Andriy Kovalenko, head of the Center for Countering Disinformation at the NSDC, Telegram

"Parallel reality" — what this means technically

Kovalenko explained the refusal in a comment to LIGA.net not as a diplomatic position but as a symptom: Putin "lives in a parallel reality" regarding what is happening on the front. This is not a metaphor for a broad audience — it is a specific operational problem. If top leadership receives a distorted picture of the army's successes and capabilities, any proposal based on the actual state of affairs is perceived as nonsensical or provocative.

This explains the reaction to the letter: Zelensky wrote about Russia's inability to capture Donbas this year and about RF losses on the front. For a person with an adequate intelligence picture — this is an argument. For a person in a different information system — this is exactly "rudeness".
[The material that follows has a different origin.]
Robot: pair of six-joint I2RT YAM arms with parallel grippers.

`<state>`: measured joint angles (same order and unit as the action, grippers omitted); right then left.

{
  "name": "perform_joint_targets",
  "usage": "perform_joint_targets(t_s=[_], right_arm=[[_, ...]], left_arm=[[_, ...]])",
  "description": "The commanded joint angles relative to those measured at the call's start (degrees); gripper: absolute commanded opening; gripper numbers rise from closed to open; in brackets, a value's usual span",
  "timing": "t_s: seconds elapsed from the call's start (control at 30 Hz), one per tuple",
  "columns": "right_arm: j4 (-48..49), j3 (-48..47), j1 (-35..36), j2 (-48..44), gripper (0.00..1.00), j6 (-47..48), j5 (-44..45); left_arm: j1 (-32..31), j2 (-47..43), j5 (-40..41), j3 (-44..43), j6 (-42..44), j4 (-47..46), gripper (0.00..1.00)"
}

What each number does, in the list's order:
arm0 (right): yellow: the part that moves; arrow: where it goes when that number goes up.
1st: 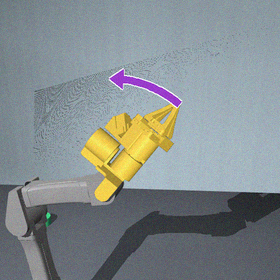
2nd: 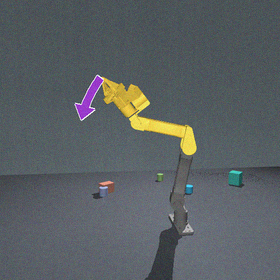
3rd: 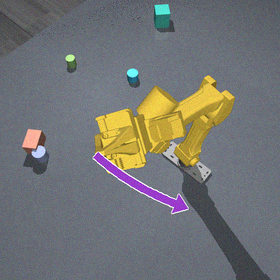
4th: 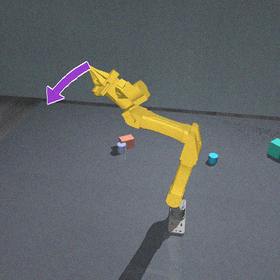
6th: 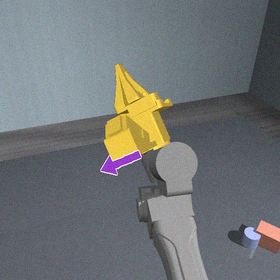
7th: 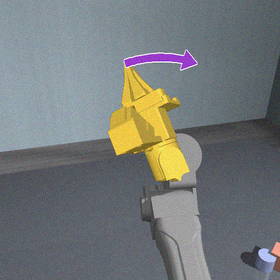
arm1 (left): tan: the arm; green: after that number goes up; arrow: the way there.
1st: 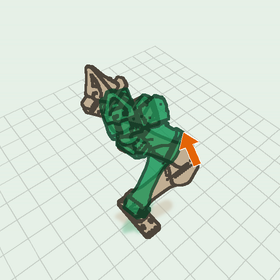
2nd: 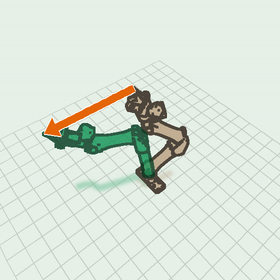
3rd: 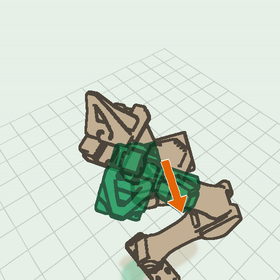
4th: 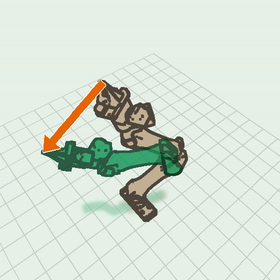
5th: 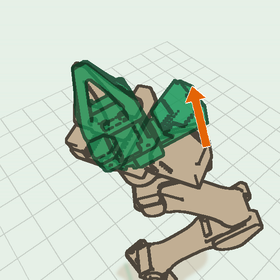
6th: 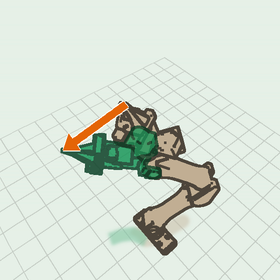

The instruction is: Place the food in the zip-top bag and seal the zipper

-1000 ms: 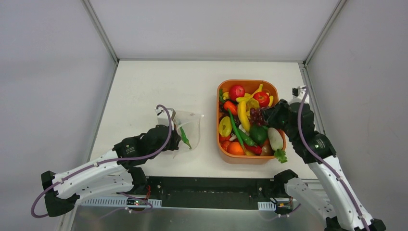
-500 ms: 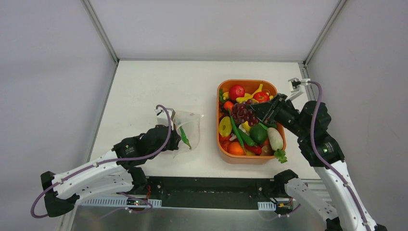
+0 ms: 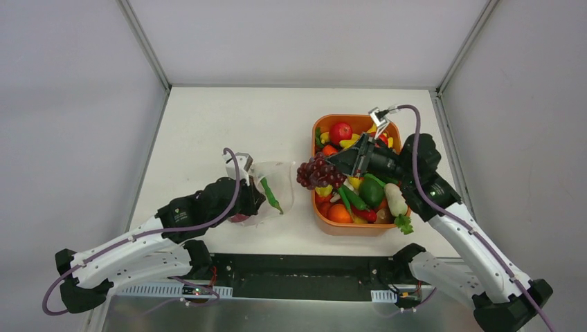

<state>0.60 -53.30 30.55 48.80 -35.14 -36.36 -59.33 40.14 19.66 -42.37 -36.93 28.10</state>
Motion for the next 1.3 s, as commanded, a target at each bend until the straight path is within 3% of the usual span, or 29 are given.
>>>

Who benefits from the refusal — and who reads it as a signal

  • Putin avoids any format where fixing the front line means publicly acknowledging the limits of conquests — especially before a domestic audience that has been told for years about larger goals.
  • Zelensky got what he needed: a documented public test where Moscow refused even a 30-day pause. This is an argument for partners regarding new aid packages.
  • Trump supported the idea of a personal meeting between leaders and added his standard remark about monthly losses in the war — that is, he did not take sides but fixed his position as a mediator.
  • Moscow meanwhile received a reason to talk about Zelensky's "illegitimacy" — Putin again raised the issue of usurping power, which is part of a long-term narrative rather than a situational reply.

Why now

Zelensky wrote the letter at a moment when Ukraine, by his own admission, stopped being a priority for the United States because of the Iranian dossier. SPIEF is a convenient platform for Putin: he speaks to a business audience where bellicose rhetoric is softened by an economic framework, and any response appears balanced. The timing on both sides is not accidental.

If Russia is indeed preparing for an intensification of a summer offensive, as Kovalenko claims, then the next real indicator of the Kremlin's intent — not statements but dynamics on the front over the next two to three weeks: will Moscow escalate immediately after the diplomatic failure, or will it hold back to not give Ukraine's partners additional reason for weapons decisions.